Quick reference — the four required secrets
| Key | Generate with | Notes |
|---|
BETTER_AUTH_SECRET | openssl rand -hex 32 | Session signing |
ENCRYPTION_KEY | openssl rand -hex 32 | App-level encryption |
INTERNAL_API_SECRET | openssl rand -hex 32 | Service-to-service auth (app ↔ realtime) |
CRON_SECRET | openssl rand -hex 32 | Required iff cronjobs.enabled=true (default true) |
Optional but commonly needed:
| Key | Generate with | Notes |
|---|
API_ENCRYPTION_KEY | openssl rand -hex 32 | Must be exactly 64 hex chars. Required to encrypt user API keys at rest. |
postgresql.auth.password | openssl rand -base64 24 | tr -d '/+=' | Only if using chart-bundled Postgres. Must match ^[a-zA-Z0-9._-]+$ for DATABASE_URL compatibility. |
See references/secrets.md for storage patterns and rotation guidance.
Rules of engagement
These are non-negotiable. Violating any of these has burned users in the past.
- Never recommend
--set for production secrets. They land in helm get values and Helm release history. Direct users to existingSecret or ESO.
- Never set
image.tag: latest. The chart defaults to Chart.AppVersion for a reason — reproducible rollouts. If the user pinned latest, push back.
- Never edit chart templates to work around a
fail statement. The validation exists because a misconfiguration would otherwise surface as a runtime CrashLoopBackOff with cryptic env errors.
- Never drop
automountServiceAccountToken: false unless the workload genuinely needs in-cluster API access (Sim's app/realtime/postgres pods do not).
- Never
kubectl delete sts without --cascade=orphan on a live Postgres. It deletes the pods and PVCs.
- Never tell a user "the chart works on your cluster" without
helm lint + helm template against their values. Static reading is not validation.
- Always confirm before
helm uninstall in a shared namespace. PVCs survive but other namespace resources may not.
When the user is stuck and you can't diagnose
Get logs from every component in parallel.
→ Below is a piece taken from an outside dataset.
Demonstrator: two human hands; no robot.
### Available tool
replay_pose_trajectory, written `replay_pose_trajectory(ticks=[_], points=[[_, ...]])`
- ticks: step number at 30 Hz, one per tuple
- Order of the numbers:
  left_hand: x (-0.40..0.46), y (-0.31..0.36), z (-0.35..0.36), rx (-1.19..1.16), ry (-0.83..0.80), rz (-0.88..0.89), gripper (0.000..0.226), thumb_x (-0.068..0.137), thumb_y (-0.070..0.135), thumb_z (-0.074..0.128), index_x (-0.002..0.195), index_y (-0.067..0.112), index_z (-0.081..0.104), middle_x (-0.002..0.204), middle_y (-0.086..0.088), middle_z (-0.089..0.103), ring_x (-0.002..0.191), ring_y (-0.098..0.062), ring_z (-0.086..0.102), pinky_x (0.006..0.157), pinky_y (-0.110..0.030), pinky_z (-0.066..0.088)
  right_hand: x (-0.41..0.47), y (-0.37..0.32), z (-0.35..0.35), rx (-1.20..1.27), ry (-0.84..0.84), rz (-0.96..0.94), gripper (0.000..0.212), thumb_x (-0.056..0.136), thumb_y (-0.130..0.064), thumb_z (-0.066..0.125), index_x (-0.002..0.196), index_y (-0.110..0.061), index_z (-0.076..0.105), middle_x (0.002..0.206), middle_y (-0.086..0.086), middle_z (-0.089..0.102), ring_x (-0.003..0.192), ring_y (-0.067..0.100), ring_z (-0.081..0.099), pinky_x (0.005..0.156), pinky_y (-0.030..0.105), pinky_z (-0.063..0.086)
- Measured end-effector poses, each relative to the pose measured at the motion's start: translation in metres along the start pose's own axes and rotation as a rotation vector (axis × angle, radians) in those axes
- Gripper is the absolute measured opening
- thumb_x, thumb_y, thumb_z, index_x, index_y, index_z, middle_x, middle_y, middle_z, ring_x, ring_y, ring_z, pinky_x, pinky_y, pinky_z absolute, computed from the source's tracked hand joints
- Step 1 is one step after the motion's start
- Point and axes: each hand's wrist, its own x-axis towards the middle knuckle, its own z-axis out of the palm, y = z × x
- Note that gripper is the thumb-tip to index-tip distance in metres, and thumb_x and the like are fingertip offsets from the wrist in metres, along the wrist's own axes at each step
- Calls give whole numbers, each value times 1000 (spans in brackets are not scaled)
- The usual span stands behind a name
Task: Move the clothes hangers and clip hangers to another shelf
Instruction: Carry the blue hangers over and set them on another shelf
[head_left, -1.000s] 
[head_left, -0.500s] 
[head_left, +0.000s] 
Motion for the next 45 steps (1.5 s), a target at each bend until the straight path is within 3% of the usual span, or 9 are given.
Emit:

This single block answers ~80% of "it's broken" questions:
kubectl --namespace <ns> get pods,events --sort-by='.lastTimestamp'
kubectl --namespace <ns> logs deploy/sim-app --tail=200
kubectl --namespace <ns> logs deploy/sim-realtime --tail=200
kubectl --namespace <ns> logs sts/sim-postgresql --tail=200
kubectl --namespace <ns> logs job/sim-migrations --tail=200 2>/dev/null
kubectl --namespace <ns> describe pod -l app.kubernetes.io/name=sim
Then map the symptom to references/troubleshooting.md.
What this skill does not cover
- Sim application configuration beyond env vars (provider keys, knowledge base setup, etc.) — that's the Sim app docs at https://docs.sim.ai
- Kubernetes cluster setup (creating an EKS cluster, installing ingress-nginx, etc.) — that's cloud-provider docs
- Authoring new chart templates — that's
helm/sim/templates/_helpers.tpl and the chart's own contributor docs
- Running Sim outside Kubernetes (Docker Compose, bare-metal) — see the root
README.md
If the user's question falls outside this scope, say so and point them at the right doc.